A certificate leak can give malware full control over Android phones | Daily News Byte

On Android, the same benefits and levels of access are not the same as your favorite Android phone. The operating system provides different levels of authorization using unique user IDs (UIDs). This entire system is built on certificates provided by app developers and device manufacturers, helping to ensure the integrity of Android apps and versions. The problem starts when these certificates are leaked, and criminals can register their malware as legitimate system programs. It is believed that some customer domain certificates are in circulation and used by malicious actors.

Discovered by Google malware reverse engineering expert Łukasz Siewierski (via Mishaal Rahman), the certificates in question are certificates intended to verify the authenticity of the “android” application that is part of each phone, but are also used to sign private programs from manufacturers . The problem is that this Android mobile app has the highest level of access to the system, which can allow unlimited access to user data. Since Android software is what your phone runs on in the first place, this is perfect for it. That’s why it’s a big problem when the malware gets its hands on the certificate used by the Android application. Malicious actors can have the same permissions as this critical service.

Malware programs can enter the system without user interaction

Malware can use these credentials to gain access to the system without user interaction. Typically, Android malware needs to ask users to grant it additional permissions, such as accessing usable services, which is then used to extract data and information from other programs. When malware uses the same authentication as the Android root application, it doesn’t need to jump through these hoops. Malware can pretend to be a trusted program that was previously installed and appear as something new to users, making it more difficult to recognize that something is wrong.

As reported in Google’s Android Partner Vulnerability Initiative, platform certifications have been released, including some from Samsung, LG, Xiaomi, Mediatek, and a few other vendors. Fortunately, most of the certificates are not used. The founder of Android Police and the owner of APK Mirror Artem Russakovskii ran a search on his site to find out which of the attached documents are used to sign the installed applications. APK Mirror, and it seems that only two of the vendors are using the app—Samsung and LG. , to be specific. For Samsung, this is a serious problem as the company uses the signature to register hundreds of thousands of devices, a problem that is exacerbated by the fact that the company is the largest Android manufacturer out there.
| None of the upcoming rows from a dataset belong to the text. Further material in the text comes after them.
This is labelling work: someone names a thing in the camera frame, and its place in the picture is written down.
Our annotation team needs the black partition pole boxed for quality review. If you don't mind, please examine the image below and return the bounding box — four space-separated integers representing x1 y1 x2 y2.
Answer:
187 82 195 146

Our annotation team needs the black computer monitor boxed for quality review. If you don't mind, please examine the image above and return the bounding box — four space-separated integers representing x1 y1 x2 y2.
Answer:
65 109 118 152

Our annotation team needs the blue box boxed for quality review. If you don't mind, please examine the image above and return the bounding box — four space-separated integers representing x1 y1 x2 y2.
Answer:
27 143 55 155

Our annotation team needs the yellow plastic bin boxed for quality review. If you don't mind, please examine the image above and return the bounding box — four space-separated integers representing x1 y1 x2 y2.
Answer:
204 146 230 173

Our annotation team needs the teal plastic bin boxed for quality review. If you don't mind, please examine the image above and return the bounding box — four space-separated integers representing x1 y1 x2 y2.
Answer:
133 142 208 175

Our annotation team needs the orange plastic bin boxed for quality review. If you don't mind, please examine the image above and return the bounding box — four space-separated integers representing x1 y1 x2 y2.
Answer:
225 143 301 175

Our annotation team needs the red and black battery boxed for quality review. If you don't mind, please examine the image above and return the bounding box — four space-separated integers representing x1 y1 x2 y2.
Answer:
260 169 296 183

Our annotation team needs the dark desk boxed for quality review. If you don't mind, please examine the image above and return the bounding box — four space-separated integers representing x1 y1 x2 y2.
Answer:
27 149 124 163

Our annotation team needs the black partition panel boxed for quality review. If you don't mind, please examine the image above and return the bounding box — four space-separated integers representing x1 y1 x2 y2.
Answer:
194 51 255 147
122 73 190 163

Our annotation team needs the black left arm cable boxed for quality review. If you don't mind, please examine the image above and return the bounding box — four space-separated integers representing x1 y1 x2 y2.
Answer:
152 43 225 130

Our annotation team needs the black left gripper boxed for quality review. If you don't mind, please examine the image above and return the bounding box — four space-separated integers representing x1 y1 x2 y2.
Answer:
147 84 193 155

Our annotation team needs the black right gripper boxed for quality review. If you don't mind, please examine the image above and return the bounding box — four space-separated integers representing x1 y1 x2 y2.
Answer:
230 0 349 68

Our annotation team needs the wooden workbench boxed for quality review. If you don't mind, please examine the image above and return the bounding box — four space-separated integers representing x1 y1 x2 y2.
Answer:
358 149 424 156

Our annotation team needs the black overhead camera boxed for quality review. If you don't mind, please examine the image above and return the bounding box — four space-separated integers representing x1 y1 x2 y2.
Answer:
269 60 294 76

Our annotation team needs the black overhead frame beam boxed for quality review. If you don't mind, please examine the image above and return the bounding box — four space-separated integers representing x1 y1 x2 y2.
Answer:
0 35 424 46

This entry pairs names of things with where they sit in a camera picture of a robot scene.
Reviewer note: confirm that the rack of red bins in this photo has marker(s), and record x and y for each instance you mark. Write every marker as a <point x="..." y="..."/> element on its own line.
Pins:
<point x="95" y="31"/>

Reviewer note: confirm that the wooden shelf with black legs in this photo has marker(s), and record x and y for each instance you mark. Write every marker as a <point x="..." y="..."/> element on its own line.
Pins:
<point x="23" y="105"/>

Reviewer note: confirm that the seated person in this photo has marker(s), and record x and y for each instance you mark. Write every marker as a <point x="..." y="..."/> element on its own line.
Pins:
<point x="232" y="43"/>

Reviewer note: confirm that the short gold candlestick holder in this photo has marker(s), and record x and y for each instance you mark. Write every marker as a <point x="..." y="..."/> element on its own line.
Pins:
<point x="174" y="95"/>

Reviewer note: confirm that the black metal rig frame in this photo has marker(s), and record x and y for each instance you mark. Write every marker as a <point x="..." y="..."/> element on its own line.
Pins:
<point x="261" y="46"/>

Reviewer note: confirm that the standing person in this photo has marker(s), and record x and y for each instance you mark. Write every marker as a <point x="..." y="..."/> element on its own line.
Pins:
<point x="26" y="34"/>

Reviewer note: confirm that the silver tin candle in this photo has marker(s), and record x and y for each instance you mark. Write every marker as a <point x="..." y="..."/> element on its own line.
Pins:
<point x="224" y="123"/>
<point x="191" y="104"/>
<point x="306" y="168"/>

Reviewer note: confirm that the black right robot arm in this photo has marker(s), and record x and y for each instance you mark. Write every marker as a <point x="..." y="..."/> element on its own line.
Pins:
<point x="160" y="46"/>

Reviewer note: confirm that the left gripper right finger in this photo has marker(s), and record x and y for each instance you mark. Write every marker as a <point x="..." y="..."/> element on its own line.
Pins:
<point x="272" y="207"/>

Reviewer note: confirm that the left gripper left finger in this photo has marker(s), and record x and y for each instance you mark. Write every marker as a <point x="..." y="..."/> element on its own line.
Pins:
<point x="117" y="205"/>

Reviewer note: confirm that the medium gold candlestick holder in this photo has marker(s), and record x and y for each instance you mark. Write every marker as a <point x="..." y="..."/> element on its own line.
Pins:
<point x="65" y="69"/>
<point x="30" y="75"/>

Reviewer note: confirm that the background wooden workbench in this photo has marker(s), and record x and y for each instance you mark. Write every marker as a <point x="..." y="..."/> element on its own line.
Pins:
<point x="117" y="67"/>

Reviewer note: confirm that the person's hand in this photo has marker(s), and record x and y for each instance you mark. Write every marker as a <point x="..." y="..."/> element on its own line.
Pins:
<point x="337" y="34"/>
That’s why Google encourages manufacturers to limit the use of their certificates to a small number of applications.

It’s possible that some of these apps uploaded to the platform are not malware, however, APK Mirror mostly receives downloads from long-term developers. APK Mirror may introduce measures to prevent problems arising from this phenomenon. However, you should refrain from downloading Samsung and LG apps from outside the Play Store or other sources for the time being, even if it’s out of an abundance of caution.
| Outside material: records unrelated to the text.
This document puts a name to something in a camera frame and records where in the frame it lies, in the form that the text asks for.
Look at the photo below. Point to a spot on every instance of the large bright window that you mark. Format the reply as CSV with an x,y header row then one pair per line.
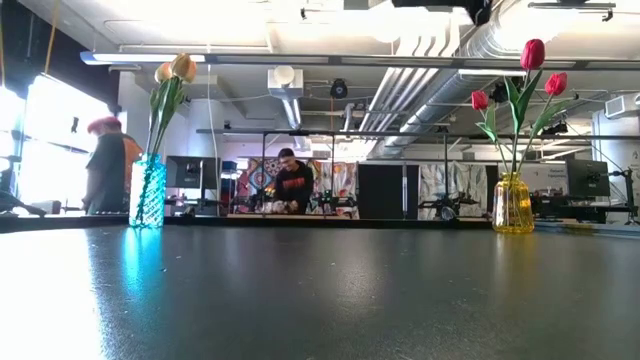
x,y
60,150

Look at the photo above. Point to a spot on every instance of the black partition panel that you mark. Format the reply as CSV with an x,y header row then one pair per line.
x,y
380,192

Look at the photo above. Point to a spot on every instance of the person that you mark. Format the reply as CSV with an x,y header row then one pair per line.
x,y
295,185
107,170

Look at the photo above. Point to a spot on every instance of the silver spiral ventilation duct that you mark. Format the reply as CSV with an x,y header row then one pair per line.
x,y
450,95

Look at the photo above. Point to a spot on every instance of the red artificial tulip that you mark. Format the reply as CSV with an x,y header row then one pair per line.
x,y
533,54
556,83
479,100

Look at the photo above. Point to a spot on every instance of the black computer monitor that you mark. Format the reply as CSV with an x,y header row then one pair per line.
x,y
587,177
192,172

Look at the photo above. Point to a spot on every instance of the black round ceiling camera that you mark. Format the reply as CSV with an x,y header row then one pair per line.
x,y
339,89

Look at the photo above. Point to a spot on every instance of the white LED light bar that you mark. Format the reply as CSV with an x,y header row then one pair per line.
x,y
125,58

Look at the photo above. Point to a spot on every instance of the colourful patterned curtain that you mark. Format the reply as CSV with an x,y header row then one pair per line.
x,y
340,185

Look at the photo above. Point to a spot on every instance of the white patterned curtain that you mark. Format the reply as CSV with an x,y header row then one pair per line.
x,y
465,182

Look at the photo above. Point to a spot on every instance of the yellow glass vase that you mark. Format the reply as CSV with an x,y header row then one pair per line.
x,y
512,210

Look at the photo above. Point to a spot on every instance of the grey overhead frame bar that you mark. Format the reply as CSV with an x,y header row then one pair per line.
x,y
350,60

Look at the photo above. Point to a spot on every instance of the black background robot arm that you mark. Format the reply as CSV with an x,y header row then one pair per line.
x,y
450,202

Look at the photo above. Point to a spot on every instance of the black overhead camera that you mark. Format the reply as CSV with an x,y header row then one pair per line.
x,y
554,129
497,92

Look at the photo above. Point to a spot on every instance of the blue textured glass vase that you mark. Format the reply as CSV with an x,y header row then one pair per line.
x,y
147,200

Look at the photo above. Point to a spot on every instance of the black ceiling rail fixture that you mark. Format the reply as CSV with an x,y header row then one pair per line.
x,y
570,5

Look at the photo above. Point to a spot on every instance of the black horizontal rack bar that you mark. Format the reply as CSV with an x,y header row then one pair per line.
x,y
590,137

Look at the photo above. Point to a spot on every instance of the cream artificial tulip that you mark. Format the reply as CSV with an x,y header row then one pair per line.
x,y
162,73
184,67

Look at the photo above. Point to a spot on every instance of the white ceiling box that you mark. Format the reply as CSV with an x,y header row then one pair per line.
x,y
285,82

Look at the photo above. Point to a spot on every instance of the black desk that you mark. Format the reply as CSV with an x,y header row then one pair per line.
x,y
575,210
Interestingly, A search on VirusTotal shows up some of the LG and Samsung certificates were previously used by malware confirmed in 2016. It is not clear whether the leak is unknown now or if there are other parts to the story. We asked Samsung about this, and the company told us this without elaborating: “Samsung takes the security of Galaxy devices very seriously. We have issued security measures from It was 2016 when the issue was discovered, and there have been no known security incidents related to this issue. We always recommend users to keep their devices updated with the latest software.

The problem should be solved now

Affected Android devices have fixed the issue, as the Android security team writes:

OEM partners quickly implemented mitigation measures when we reported the critical change. End users will be protected by user mitigations implemented by OEM partners. Google has implemented extensive tests for malware in the Build Test Suite, looking at system images. Google Play Protect also detects malware. There is no indication that this software is available on the Google Play Store. As always, we advise users to make sure they are running the latest version of Android.

In order to deal with attacks like this in the future, users need to constantly change their security keys. There are different types of certificates that offer different sets of features, and the latest version, V3, offers the option to change keys on the fly. This means that security keys can be changed for new users as part of app updates. The older V2, which is still in use, is not supported. To fix the problem with the keys in V2, manufacturers must release a security update to their devices that will allow them to issue a new certificate, replacing the one that was locked.

As this vulnerability was revealed this week, there are still many unknowns. It is surprising that Samsung and LG’s certifications appeared in 2016, six years ago. It is not clear how the certificates flow. Security-critical resources like these require a high level of protection, so it’s important for affected businesses to learn how criminals were able to extract these credentials, and other details they have in their hands.

For what it’s worth, most pages have fixed or are working on fixes for the problem. The report was submitted in May 2022 and has now been published, and has been marked as fixed on Google’s issue tracker.

This is a reminder of downloading unknown apps and sideloading APK. Although a platform like APK Mirror takes care of everything it can to protect users, using the same statistics as those found in the Play Store, there is always a small chance an attack like this will be reloaded. There is not much security in the Play Store itself. Small amounts of malware continue to slip through the cracks on Google’s platform, so in the end, it’s about common sense and sticking to your heart.